[![Open In Colab](https://colab.research.google.com/assets/colab-badge.svg)](https://colab.research.google.com/github/harpreetsahota204/car_dd_dataset_workshop/blob/main/03_model_evaluation.ipynb)

Note: If using in Google Colab, make sure you [install all the requirements listed here](https://github.com/harpreetsahota204/car_dd_dataset_workshop/blob/main/requirements.txt).

# Model evaluation in FiftyOne

Before we can evaluate model performance, we need to make some predictions!

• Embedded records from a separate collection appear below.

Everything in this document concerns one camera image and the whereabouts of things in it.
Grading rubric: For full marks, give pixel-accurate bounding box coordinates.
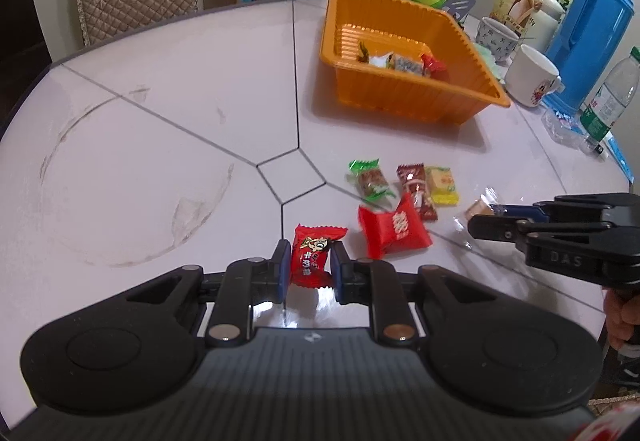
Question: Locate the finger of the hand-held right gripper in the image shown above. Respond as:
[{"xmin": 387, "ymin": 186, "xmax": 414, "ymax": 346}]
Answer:
[
  {"xmin": 467, "ymin": 214, "xmax": 608, "ymax": 254},
  {"xmin": 487, "ymin": 194, "xmax": 621, "ymax": 223}
]

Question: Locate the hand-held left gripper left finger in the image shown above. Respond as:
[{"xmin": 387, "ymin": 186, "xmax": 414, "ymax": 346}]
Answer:
[{"xmin": 117, "ymin": 239, "xmax": 293, "ymax": 348}]

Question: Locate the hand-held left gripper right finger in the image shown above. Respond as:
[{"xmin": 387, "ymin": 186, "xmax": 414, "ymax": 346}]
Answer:
[{"xmin": 330, "ymin": 241, "xmax": 503, "ymax": 347}]

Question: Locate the brown candy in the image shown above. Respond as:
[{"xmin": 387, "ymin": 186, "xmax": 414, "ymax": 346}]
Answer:
[{"xmin": 462, "ymin": 186, "xmax": 501, "ymax": 224}]

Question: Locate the red candy with white print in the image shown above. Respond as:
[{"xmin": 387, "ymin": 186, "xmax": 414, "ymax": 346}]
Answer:
[{"xmin": 290, "ymin": 223, "xmax": 349, "ymax": 289}]

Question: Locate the yellow candy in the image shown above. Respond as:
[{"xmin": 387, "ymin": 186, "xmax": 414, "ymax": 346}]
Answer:
[{"xmin": 425, "ymin": 165, "xmax": 460, "ymax": 207}]

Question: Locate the red snack packet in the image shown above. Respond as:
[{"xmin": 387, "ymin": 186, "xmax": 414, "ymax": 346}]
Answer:
[{"xmin": 357, "ymin": 194, "xmax": 434, "ymax": 260}]

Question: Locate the dark red candy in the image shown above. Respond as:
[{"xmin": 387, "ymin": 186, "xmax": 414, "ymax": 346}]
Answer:
[{"xmin": 396, "ymin": 162, "xmax": 440, "ymax": 222}]

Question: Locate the green candy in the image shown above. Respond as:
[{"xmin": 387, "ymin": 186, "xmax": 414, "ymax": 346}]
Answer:
[{"xmin": 347, "ymin": 158, "xmax": 397, "ymax": 202}]

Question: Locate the orange plastic tray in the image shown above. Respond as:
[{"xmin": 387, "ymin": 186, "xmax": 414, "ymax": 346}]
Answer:
[{"xmin": 319, "ymin": 0, "xmax": 512, "ymax": 126}]

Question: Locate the red candy with gold print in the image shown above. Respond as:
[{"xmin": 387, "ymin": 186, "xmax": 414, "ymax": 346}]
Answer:
[{"xmin": 420, "ymin": 54, "xmax": 447, "ymax": 78}]

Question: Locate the grey-blue snack wrapper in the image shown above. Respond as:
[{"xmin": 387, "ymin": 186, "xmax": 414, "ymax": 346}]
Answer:
[{"xmin": 356, "ymin": 41, "xmax": 396, "ymax": 69}]

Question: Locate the person's right hand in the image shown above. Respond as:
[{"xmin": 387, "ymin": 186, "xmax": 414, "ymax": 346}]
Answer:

Let's start by loading the dataset:

In [1]:
import fiftyone as fo

dataset = fo.load_dataset("cardd_from_hub")

In [None]:
# # # or if you are in a new notebook
# import fiftyone as fo
# from fiftyone.utils.huggingface import load_from_hub

# dataset = load_from_hub(
#     "harpreetsahota/CarDD",
#     name="cardd_from_hub",
#     max_samples=100, # if you want to work with a subset of the dataset
#     persistent=True,
#     overwrite=True,
#     )

Let's grab the ground truth labels for our bounding boxes:

In [None]:
classes=dataset.distinct("detections.detections.label")
print(classes)

# Start with some zero-shot models

### Using the Hugging Face Integration

We can use our [integration with Hugging Face](https://docs.voxel51.com/integrations/huggingface.html#image-classification) to generate some predictions using a zero shot object detection model.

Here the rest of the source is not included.